Graines de logique

  • Lori Saint-Martin
    Mathématique intimes. L'instant même (purchase at Amazon.ca)
Reviewed by Catherine Parayre

Dans Les portes closes (2013), Lori Saint-Martin met en scène un couple d’artistes, Philippe, peintre célèbre, et Catherine, mangée par le silence et avec un goût prononcé pour la transparence des objets et les incendies de ses toiles. Avec Mathématiques intimes, sa quatrième œuvre de fiction, l’auteure prend le parti de Catherine et nous livre des « microrécits » dont la longueur varie entre quelques courts paragraphes et une phrase brève au centre d’une page blanche. Tels de petits poèmes en prose, ils éclairent, en traits rapides mais porteurs de larges pans de vie, des vécus inavoués. Les personnages se succèdent dans la ronde de l’amour, de la solitude, de la vieillesse, des demi-mots, des petits bonheurs et des grandes tristesses du quotidien. Simples esquisses qui s’évanouissent peu après leur apparition, ils sont réduits à une intimité inaccessible aux lecteurs.

Furtivement, on aperçoit des tranches de citron sur une table de café, une femme qui confectionne une délicieuse confiture de fraises, une maison qui s’écroule, une autre qui est à vendre, des princes fatigués qui veulent redevenir grenouilles et des princesses qui se réjouissent à l’idée de reprendre leur liberté. On y rencontre un garçon portant un bidon d’essence, un vieux garçon et sa sœur dans une demeure en feu, des couples qui souhaitent moins d’intimité, un vieil homme bousculé dans la foule, un couple silencieux qui ne se supporte plus, des mères et des filles. On ressent la douleur de se regarder dans un miroir, l’émoi de l’adolescence, l’isolement de la foule dans la station de métro, « le ravissement du vide », des pensées brèves et secrètes, banales ou existentielles. On trace sa propre silhouette dans la rue comme sur la scène d’un crime et on prend des photos – à dix-sept ans, à vingt-cinq ans et à l’automne de la vie.

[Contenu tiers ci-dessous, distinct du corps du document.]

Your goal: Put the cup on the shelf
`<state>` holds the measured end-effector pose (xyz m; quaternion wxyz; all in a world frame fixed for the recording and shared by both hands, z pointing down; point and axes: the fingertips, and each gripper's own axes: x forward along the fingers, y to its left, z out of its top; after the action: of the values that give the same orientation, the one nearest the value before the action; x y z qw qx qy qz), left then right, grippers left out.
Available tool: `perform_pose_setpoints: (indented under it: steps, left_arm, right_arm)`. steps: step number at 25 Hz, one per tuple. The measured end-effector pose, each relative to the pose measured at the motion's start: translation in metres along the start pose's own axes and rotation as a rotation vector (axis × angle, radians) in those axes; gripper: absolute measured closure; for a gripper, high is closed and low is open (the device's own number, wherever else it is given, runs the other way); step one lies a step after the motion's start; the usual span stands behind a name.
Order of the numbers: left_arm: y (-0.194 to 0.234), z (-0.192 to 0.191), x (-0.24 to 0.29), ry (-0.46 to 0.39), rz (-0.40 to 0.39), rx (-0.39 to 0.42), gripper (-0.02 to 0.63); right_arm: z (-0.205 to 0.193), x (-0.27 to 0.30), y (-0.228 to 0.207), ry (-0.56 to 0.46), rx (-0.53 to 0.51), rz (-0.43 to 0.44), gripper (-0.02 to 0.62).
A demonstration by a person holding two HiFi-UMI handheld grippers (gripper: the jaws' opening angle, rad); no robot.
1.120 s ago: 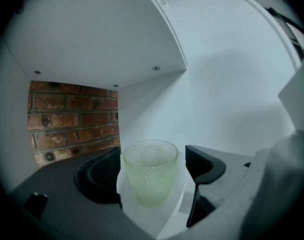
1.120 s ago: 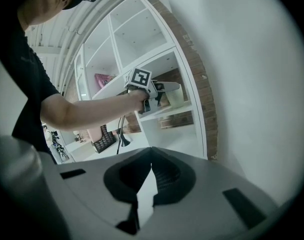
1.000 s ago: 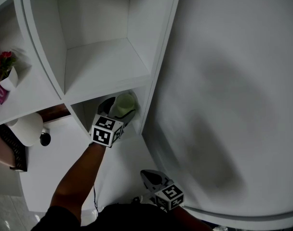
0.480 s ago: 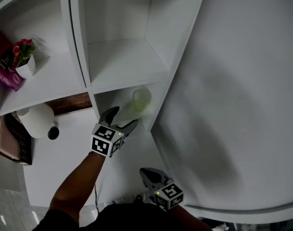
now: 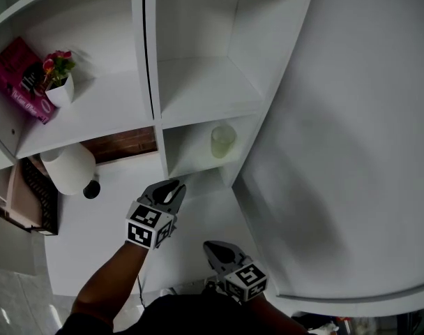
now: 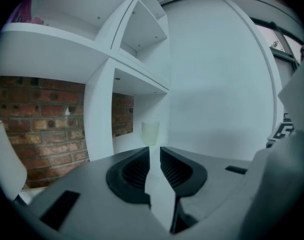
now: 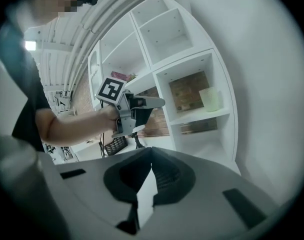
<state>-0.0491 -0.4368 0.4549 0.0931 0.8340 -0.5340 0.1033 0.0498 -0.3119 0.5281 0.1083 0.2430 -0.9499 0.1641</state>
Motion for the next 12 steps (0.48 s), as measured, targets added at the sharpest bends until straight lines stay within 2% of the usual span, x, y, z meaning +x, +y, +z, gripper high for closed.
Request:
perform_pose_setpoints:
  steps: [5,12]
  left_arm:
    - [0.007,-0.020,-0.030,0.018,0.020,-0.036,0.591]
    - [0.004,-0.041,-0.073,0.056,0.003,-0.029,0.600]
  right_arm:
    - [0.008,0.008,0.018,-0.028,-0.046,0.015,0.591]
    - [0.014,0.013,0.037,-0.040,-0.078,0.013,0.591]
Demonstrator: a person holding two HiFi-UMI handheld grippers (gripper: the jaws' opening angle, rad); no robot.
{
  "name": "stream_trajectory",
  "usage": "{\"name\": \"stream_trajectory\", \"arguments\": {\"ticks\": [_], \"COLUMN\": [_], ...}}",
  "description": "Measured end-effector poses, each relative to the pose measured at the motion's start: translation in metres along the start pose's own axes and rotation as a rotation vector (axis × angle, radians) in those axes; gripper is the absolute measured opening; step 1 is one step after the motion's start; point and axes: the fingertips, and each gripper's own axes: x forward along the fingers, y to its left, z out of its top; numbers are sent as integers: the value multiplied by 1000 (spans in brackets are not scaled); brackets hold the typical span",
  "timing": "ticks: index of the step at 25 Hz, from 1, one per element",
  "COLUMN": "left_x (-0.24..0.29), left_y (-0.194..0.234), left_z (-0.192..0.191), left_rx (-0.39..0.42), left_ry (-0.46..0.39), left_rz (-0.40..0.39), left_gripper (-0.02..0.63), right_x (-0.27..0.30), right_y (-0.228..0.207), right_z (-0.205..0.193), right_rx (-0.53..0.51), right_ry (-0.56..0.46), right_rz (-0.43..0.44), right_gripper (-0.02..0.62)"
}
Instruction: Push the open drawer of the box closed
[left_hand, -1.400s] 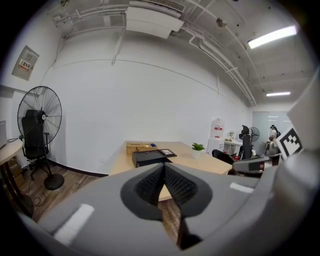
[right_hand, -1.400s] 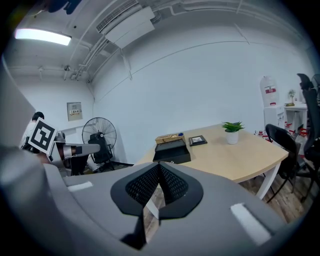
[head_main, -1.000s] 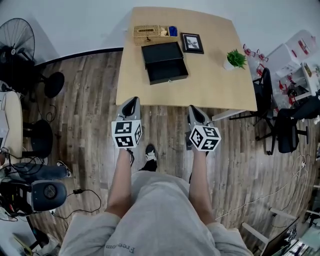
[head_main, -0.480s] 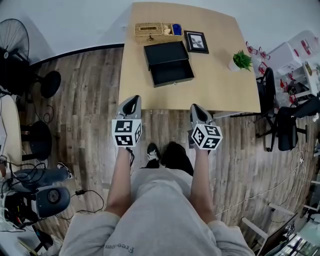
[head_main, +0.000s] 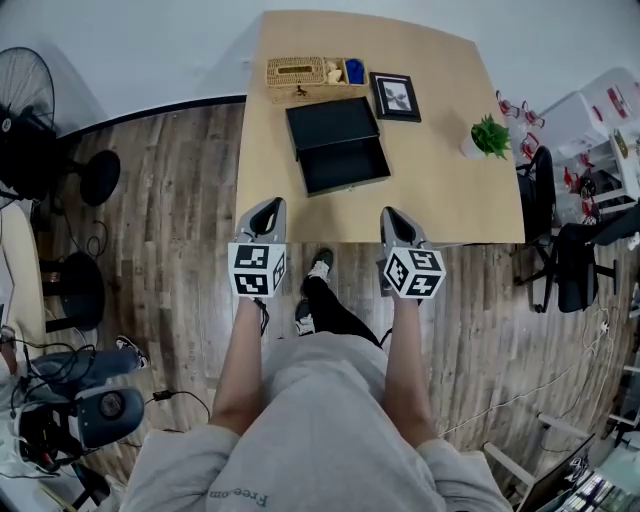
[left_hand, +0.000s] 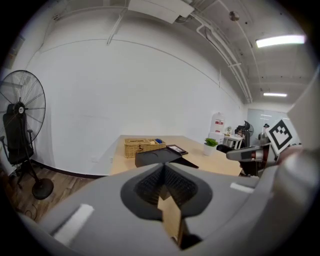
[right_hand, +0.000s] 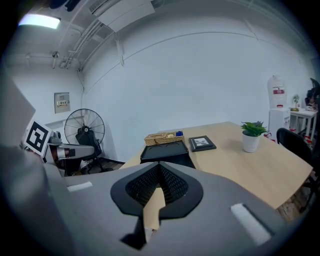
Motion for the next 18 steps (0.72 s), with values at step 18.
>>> {"name": "stream_trajectory", "arguments": {"ticks": [18], "left_x": [156], "left_y": [16], "left_z": [13], "left_rx": [97], "left_ry": [164], "left_rz": [-108], "left_gripper": [52], "right_x": [134], "right_y": [-31], "right_z": [-8], "right_rx": [36], "right_ry": [149], "right_rz": [85], "right_gripper": [3]}}
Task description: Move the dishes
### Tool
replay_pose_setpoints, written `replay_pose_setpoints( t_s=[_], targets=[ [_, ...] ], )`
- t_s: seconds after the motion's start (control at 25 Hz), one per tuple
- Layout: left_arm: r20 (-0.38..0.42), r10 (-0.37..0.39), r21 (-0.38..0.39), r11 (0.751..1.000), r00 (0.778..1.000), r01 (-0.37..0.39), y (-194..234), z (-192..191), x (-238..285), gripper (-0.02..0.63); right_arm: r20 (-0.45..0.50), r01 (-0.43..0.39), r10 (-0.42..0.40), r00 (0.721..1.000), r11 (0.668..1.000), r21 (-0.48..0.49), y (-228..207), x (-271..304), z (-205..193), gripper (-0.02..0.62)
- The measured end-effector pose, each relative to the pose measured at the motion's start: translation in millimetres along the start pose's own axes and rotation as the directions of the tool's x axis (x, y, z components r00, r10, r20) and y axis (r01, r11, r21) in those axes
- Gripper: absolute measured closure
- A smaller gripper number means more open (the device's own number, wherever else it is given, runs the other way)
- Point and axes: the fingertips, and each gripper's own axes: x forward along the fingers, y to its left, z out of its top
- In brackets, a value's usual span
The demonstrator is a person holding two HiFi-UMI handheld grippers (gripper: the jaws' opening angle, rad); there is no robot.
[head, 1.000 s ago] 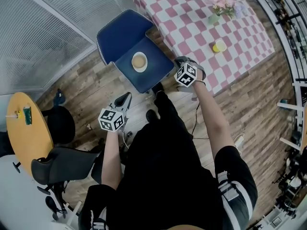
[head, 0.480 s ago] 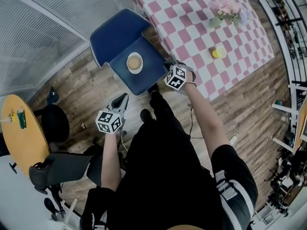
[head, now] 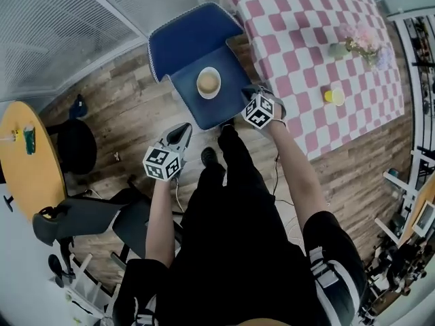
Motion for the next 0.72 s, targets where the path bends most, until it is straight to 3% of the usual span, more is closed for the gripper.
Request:
replay_pose_setpoints(
  t_s=[0.72],
  targets=[
    [-0.029, 0.096, -0.110, 0.989, 0.995, -0.099, 64, -23, 37, 0.577, -0.018, -0.204, 0.203, 0.979, 0.975, -0.084, 45, 145, 13, 0.546]
  ],
)
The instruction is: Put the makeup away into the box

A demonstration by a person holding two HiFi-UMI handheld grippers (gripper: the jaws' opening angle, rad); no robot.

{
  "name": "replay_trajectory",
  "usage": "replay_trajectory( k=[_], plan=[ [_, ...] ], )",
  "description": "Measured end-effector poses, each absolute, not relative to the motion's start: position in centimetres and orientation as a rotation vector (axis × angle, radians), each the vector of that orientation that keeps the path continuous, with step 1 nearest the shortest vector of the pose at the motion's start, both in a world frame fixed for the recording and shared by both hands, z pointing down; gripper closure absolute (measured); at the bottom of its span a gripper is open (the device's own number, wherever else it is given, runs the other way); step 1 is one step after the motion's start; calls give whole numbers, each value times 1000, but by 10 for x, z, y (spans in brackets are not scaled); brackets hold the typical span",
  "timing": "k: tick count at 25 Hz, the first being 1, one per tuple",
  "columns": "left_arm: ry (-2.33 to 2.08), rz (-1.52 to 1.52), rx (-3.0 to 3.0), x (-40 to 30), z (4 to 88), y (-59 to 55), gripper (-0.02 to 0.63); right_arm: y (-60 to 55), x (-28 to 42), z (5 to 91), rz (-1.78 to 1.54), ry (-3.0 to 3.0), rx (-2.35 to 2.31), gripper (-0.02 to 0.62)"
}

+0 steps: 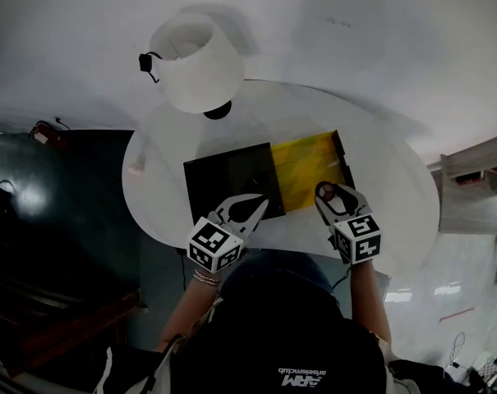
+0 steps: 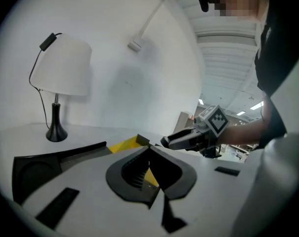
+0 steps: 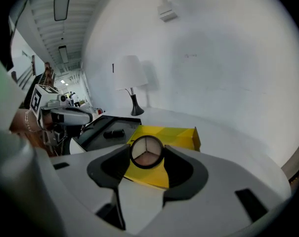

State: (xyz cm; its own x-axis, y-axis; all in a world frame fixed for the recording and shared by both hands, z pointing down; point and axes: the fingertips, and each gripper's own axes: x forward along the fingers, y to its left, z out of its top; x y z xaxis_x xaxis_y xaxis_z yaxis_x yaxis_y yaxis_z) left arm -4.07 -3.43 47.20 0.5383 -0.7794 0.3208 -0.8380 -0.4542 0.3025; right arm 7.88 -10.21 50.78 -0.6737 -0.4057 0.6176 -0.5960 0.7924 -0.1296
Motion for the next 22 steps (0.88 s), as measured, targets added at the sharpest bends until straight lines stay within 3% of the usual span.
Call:
replay_trajectory(
  k=[22],
  plan=[
    [-1701, 249, 2100, -98, 474, -43, 588, -132, 40, 512, 376, -2437, 486, 365]
  ],
)
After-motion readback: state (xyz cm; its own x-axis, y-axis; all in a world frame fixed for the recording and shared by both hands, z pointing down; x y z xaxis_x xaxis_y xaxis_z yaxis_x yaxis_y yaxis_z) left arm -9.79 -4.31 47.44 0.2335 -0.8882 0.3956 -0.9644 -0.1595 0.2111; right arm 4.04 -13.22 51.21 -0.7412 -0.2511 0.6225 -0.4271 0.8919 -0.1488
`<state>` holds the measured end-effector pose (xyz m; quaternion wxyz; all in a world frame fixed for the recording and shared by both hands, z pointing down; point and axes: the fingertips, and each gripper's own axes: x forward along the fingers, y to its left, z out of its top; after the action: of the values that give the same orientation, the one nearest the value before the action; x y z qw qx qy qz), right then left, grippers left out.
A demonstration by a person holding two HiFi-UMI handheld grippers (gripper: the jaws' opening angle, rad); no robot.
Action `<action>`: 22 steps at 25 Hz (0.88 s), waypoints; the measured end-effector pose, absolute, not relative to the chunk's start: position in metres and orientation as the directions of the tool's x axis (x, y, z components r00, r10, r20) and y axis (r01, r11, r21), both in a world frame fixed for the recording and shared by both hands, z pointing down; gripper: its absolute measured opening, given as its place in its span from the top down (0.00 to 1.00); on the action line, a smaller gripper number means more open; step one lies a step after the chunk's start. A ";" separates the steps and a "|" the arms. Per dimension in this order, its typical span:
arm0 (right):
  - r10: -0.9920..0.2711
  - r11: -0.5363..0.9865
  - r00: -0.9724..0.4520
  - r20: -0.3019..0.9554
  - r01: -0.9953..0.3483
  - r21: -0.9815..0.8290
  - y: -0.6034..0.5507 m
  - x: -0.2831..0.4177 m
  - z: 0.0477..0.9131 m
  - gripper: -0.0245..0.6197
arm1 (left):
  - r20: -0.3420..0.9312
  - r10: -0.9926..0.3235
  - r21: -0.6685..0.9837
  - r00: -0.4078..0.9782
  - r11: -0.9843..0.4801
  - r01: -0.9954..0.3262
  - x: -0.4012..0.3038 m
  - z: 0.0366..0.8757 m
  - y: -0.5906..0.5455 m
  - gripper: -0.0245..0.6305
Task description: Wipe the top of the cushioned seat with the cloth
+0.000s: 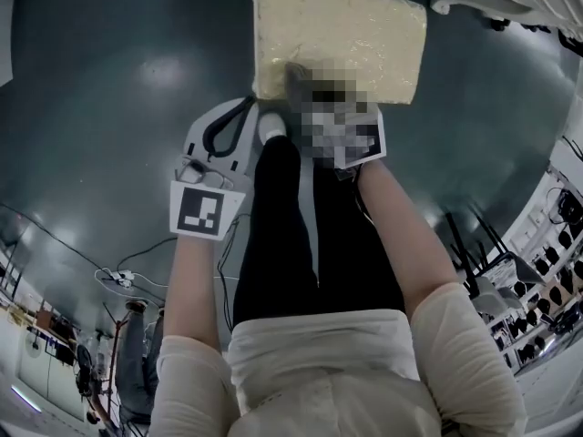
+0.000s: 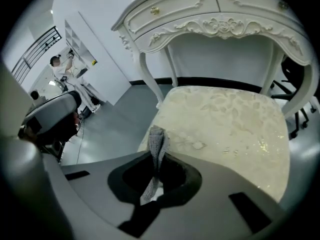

Ces microrécits nous rappellent que la vie est moins individuelle qu’on aimerait le croire. Les scénarios suggérés, les bribes de réactions exprimées et un style lucide donneront aux lecteurs une déroutante impression de déjà-vu ou de déjà-vécu sous l’effet d’une étrange poésie. Parmi les plus beaux passages, retenons ceux qui se résument à une délicate transparence dans les objets et dans l’air qu’il fait, pour mieux rendre compte de la clarté désabusée de la pensée et de l’émotion. Partout, des zones lumineuses sont reflétées par le verre, l’inox, la neige, les cernes sur une nappe blanche, la pleine lune, la feuille blanche, l’argent fin. On pensera à Diapason (2009) de la franco-canadienne Anne Sechin et à la mélancolie translucide de ses personnages, êtres qui se rencontrent sans jamais se libérer de leur solitude. Les microrécits forment un almanach des petites aventures de la vie; leurs secrets nous invitent à un joli jeu poétique.